What the exercise asks
What follows is a set of entries. Repeat them exactly, but not their pictures.
═════ Given information
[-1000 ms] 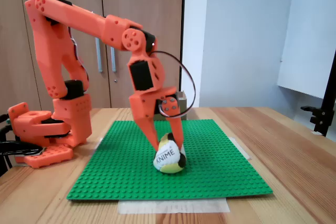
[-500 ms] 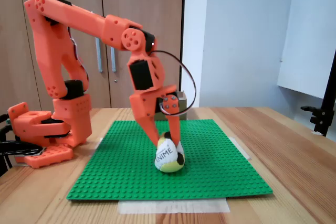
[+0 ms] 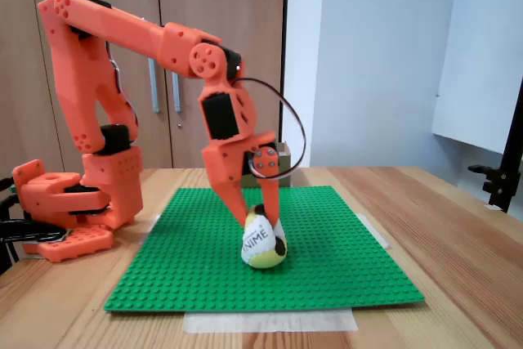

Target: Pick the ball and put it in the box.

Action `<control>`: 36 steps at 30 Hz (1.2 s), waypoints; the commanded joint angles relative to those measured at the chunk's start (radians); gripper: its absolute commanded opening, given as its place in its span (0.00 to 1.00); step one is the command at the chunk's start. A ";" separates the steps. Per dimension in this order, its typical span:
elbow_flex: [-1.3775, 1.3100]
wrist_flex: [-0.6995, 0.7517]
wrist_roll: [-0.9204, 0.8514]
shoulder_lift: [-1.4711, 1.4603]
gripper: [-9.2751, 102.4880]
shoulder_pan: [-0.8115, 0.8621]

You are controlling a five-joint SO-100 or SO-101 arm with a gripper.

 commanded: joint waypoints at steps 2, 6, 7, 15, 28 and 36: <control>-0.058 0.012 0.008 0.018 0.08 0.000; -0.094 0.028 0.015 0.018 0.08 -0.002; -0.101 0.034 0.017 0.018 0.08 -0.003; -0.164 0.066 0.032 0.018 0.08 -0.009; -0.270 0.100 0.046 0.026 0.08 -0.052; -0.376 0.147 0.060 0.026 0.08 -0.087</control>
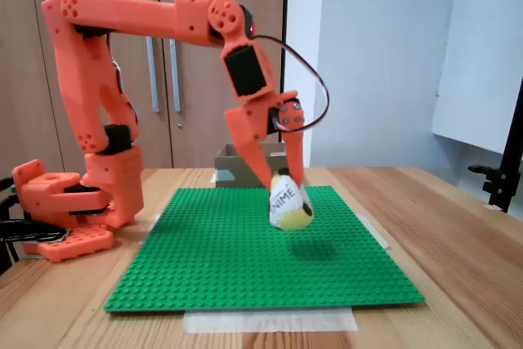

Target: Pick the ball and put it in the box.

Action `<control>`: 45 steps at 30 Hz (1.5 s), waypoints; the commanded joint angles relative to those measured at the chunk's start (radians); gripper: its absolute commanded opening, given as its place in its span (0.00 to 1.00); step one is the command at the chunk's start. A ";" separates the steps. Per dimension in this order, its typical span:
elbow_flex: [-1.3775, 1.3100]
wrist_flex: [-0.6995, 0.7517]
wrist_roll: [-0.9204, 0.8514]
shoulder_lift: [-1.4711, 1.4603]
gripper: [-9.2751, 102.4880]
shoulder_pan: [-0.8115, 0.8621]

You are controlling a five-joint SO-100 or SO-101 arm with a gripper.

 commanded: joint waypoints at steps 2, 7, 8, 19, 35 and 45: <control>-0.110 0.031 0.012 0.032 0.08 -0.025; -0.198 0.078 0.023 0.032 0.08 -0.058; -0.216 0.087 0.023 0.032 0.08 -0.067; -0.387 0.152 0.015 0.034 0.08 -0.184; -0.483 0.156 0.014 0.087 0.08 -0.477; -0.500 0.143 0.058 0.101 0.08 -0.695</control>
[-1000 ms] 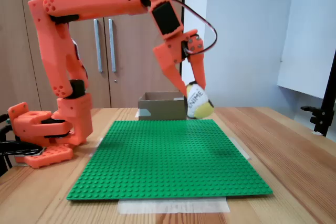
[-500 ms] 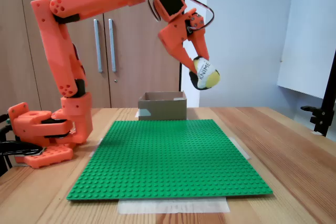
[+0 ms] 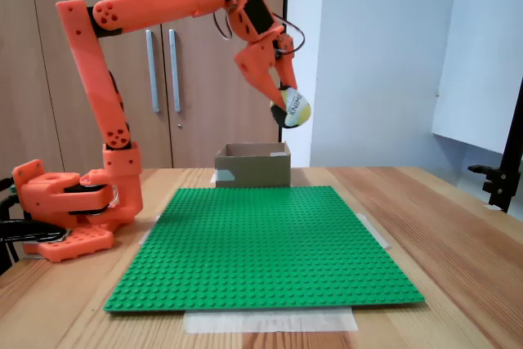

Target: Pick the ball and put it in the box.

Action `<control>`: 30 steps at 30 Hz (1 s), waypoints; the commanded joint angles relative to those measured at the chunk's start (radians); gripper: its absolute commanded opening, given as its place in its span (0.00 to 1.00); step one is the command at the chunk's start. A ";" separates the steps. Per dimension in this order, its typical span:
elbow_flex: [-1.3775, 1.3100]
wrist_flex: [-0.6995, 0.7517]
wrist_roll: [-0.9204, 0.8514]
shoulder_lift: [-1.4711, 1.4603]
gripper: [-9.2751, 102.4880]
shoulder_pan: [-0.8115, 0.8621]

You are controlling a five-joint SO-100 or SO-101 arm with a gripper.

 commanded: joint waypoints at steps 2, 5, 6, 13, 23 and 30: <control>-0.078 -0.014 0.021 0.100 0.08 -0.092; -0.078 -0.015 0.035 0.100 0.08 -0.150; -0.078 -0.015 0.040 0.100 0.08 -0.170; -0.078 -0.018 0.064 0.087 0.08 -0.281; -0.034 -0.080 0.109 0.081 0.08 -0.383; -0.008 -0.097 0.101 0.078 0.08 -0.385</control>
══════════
Answer section
[-1000 ms] 
[-500 ms] 
[+0 ms] 

Target: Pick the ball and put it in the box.

Action `<control>`: 36 steps at 30 Hz (1.2 s), waypoints; the commanded joint angles relative to those measured at the chunk's start (radians); gripper: its absolute commanded opening, given as its place in its span (0.00 to 1.00); step one is the command at the chunk's start. A ";" separates the steps. Per dimension in this order, its typical span:
elbow_flex: [-1.3775, 1.3100]
wrist_flex: [-0.6995, 0.7517]
wrist_roll: [-0.9204, 0.8514]
shoulder_lift: [-1.4711, 1.4603]
gripper: [-9.2751, 102.4880]
shoulder_pan: [-0.8115, 0.8621]

You are controlling a five-joint SO-100 or SO-101 arm with a gripper.

 commanded: joint waypoints at steps 2, 6, 7, 15, 28 and 36: <control>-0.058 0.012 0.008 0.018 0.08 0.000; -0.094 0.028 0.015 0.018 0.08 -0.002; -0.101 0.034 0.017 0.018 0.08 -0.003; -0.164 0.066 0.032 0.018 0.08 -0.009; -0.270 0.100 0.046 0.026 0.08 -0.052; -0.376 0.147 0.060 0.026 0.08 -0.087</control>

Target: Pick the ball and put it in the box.

Action `<control>`: 45 steps at 30 Hz (1.5 s), waypoints; the commanded joint angles relative to those measured at the chunk's start (radians); gripper: its absolute commanded opening, given as its place in its span (0.00 to 1.00); step one is the command at the chunk's start. A ";" separates the steps. Per dimension in this order, its typical span:
elbow_flex: [-1.3775, 1.3100]
wrist_flex: [-0.6995, 0.7517]
wrist_roll: [-0.9204, 0.8514]
shoulder_lift: [-1.4711, 1.4603]
gripper: [-9.2751, 102.4880]
shoulder_pan: [-0.8115, 0.8621]

You are controlling a five-joint SO-100 or SO-101 arm with a gripper.

 commanded: joint waypoints at steps 2, 7, 8, 19, 35 and 45: <control>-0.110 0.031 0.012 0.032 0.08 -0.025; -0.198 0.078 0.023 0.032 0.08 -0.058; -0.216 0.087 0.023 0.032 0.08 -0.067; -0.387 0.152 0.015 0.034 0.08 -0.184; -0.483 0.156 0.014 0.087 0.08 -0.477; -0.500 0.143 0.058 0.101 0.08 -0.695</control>
[-1000 ms] 
[-500 ms] 
[+0 ms] 

Target: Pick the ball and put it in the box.

Action `<control>`: 30 steps at 30 Hz (1 s), waypoints; the commanded joint angles relative to those measured at the chunk's start (radians); gripper: its absolute commanded opening, given as its place in its span (0.00 to 1.00); step one is the command at the chunk's start. A ";" separates the steps. Per dimension in this order, its typical span:
elbow_flex: [-1.3775, 1.3100]
wrist_flex: [-0.6995, 0.7517]
wrist_roll: [-0.9204, 0.8514]
shoulder_lift: [-1.4711, 1.4603]
gripper: [-9.2751, 102.4880]
shoulder_pan: [-0.8115, 0.8621]

You are controlling a five-joint SO-100 or SO-101 arm with a gripper.

 commanded: joint waypoints at steps 2, 5, 6, 13, 23 and 30: <control>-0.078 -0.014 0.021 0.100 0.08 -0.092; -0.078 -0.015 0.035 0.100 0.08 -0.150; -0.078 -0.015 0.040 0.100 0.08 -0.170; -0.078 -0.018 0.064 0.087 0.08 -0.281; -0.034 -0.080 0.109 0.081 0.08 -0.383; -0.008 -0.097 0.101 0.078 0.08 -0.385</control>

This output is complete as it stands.